In my previous post I mentioned wanting to include slope information on my tiles, possibly doing it through scriptable objects. Scriptable objects seem like that would be a powerful tool to use in Unity, but unfortunately I didn’t actually do any of the tutorials and went a different route for “storing” “data” on the tiles, so I still have no idea what scriptable objects really are or how to use them.

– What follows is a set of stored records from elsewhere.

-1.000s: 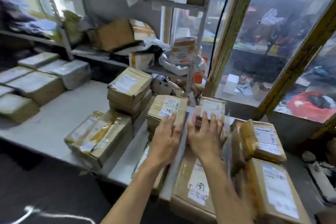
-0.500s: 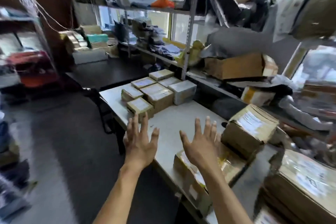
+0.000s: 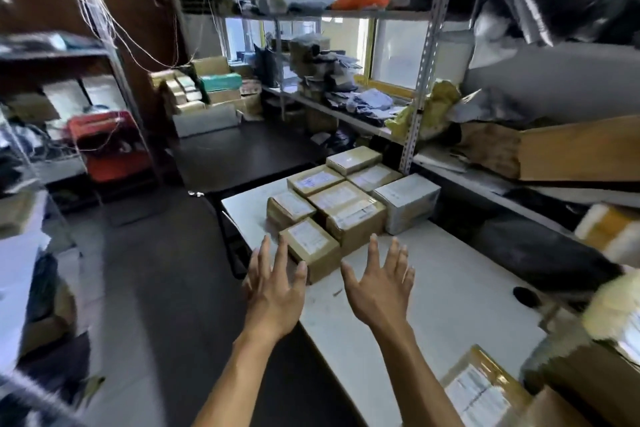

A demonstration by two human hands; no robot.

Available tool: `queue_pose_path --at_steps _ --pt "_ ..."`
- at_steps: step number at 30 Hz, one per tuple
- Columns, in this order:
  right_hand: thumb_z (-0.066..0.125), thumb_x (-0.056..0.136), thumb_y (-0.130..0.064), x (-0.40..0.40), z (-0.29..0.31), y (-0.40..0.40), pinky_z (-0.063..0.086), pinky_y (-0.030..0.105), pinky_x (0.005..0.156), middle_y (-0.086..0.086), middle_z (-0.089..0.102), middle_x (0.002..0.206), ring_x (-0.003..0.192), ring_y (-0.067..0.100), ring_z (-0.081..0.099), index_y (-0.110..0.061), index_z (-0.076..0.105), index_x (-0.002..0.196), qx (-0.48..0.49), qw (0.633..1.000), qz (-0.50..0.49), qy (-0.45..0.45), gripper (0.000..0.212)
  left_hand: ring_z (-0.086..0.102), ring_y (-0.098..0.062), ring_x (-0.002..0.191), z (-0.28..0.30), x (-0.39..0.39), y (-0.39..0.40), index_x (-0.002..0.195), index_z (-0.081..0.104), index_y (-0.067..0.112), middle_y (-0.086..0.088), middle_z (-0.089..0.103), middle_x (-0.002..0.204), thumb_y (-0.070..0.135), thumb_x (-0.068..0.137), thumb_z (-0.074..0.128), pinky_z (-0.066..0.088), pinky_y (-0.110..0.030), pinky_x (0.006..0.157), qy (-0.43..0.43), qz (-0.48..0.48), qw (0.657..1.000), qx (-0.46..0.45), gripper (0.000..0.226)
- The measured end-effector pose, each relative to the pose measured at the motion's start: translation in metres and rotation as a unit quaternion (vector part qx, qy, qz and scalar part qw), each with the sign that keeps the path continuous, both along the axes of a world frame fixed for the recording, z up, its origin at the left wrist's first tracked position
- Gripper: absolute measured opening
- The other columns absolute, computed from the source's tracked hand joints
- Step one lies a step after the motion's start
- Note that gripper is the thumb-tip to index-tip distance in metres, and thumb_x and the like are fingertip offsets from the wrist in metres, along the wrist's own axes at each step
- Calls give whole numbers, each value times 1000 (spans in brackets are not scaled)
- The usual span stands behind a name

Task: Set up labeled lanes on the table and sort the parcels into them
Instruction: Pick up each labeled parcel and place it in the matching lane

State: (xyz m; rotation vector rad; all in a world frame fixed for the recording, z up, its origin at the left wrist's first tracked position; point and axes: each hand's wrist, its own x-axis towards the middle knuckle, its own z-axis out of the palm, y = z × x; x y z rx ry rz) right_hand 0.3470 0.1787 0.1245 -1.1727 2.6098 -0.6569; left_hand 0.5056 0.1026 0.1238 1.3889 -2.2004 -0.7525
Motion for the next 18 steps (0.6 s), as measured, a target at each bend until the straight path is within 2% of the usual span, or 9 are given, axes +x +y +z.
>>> queue_pose_path --at_steps 4,10,13,18 --pt "27 102 -68 -33 4 -64 -9 50 126 7 -23 170 156 27 -27 -31 -4 165 -16 1000 -17 -14 79 -23 -9 152 14 -37 -67 156 -12 49 16 -23 166 56 104 23 -7 -47 124 -24 -21 999 -19 63" --pt "28 102 -68 -85 14 -132 -11 48 126 9 -20 171 156 27 -27 -29 -2 165 -21 999 -41 -12 80 -22 -8 152 20 -94 -147 158 5 48 20 -18 166 54 105 27 -5 -48 124 -16 -55 998 -21 58" --pt "28 102 -67 -106 10 -154 -12 48 126 10 -18 171 156 27 -26 -29 -1 165 -11 998 -57 -12 79 -22 -10 152 18 -115 -177 159 7 47 19 -15 167 55 105 26 -4 -53 125 -22 -67 997 -7 58" --pt "27 103 -67 -135 -4 -186 -13 47 125 10 -18 171 155 27 -27 -29 -4 166 -5 995 -98 -4 80 -17 -11 153 8 -155 -225 159 8 46 21 -13 166 56 105 27 -7 -51 123 -19 -97 995 20 58"
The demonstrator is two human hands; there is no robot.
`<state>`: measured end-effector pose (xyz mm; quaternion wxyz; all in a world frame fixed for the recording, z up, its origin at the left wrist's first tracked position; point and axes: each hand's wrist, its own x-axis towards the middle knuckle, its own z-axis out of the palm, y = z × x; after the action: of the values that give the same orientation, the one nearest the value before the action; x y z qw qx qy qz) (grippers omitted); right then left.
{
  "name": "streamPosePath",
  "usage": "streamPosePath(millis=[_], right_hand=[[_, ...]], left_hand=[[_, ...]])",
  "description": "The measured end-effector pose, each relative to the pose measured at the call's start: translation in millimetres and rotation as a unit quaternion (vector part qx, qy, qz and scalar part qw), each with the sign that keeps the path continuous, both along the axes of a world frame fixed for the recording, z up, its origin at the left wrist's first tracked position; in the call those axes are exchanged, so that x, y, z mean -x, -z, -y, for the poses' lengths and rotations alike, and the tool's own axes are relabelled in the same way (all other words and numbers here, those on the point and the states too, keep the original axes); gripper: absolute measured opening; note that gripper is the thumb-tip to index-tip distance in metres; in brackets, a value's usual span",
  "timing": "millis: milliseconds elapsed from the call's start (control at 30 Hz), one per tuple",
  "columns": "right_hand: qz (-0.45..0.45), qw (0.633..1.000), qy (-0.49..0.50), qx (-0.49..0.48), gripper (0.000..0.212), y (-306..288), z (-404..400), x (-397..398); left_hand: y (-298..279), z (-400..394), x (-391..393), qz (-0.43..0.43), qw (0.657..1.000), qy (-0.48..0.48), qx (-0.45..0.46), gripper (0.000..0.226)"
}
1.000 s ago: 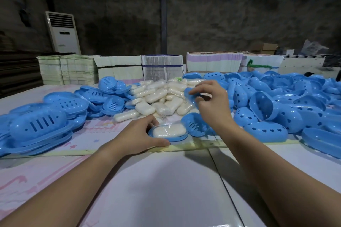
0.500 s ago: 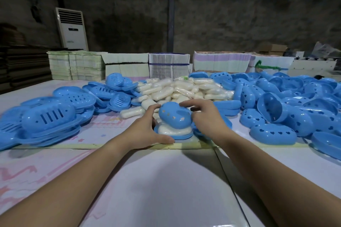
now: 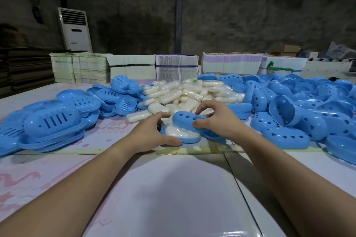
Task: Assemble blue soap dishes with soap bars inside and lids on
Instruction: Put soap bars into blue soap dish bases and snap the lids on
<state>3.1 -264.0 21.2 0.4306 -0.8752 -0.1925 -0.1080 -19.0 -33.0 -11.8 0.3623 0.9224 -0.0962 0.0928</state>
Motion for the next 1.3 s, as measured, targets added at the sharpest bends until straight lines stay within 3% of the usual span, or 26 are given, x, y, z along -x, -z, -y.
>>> streamPosePath(millis=[133,433,900,1000,1133,1300], right_hand=[[-0.063,0.993,-0.084,0.06,0.032,-0.3,8.8,-1.3],[-0.055,0.984,-0.136,0.104,0.048,-1.3,5.7,2.1],[-0.042,0.981,-0.189,0.035,0.07,0.4,-1.6,13.4],[-0.048,0.979,-0.197,0.004,0.073,0.3,-4.1,16.3],[-0.046,0.982,-0.178,-0.047,0.069,2.3,-12.0,18.6],[-0.044,0.988,-0.134,-0.069,0.068,5.1,-15.6,17.5]], left_hand=[[-0.6,-2.7,1.5,0.002,1.0,0.001,-0.008,0.092],[-0.5,-3.1,4.4,0.069,0.998,0.012,-0.002,0.087],[-1.6,1.4,5.7,0.075,0.978,0.051,0.187,0.074],[-2.6,3.3,5.2,0.058,0.964,0.059,0.254,0.071],[-5.0,9.0,5.7,0.046,0.931,0.071,0.356,0.048],[-5.4,2.5,2.6,-0.091,0.853,0.153,0.491,0.067]])
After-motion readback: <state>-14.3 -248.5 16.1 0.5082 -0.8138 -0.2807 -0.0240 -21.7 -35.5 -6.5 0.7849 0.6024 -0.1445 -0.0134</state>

Anyway, the way I went about “storing” data in tiles is by creating a “DirectionTileManager” that loops through all the directional tiles, which are in their own tilemap, and then cross referencing a “map” of what slope direction and slope speed is associated with that type of tile. Then, when a ball either rolls over a tile, or bounces on a tile, the ball calls the DirectionTileManager instance (it’s a singleton, which I’ve been told by programming tutorials is “bad,” but whatever it seems to work well whenever I use them) and asks if there is any slope data for the tile the ball is on. The DirectionTileManager returns the data to the ball, and the ball adjusts its rolling trajectory or bounce direction/distance accordingly.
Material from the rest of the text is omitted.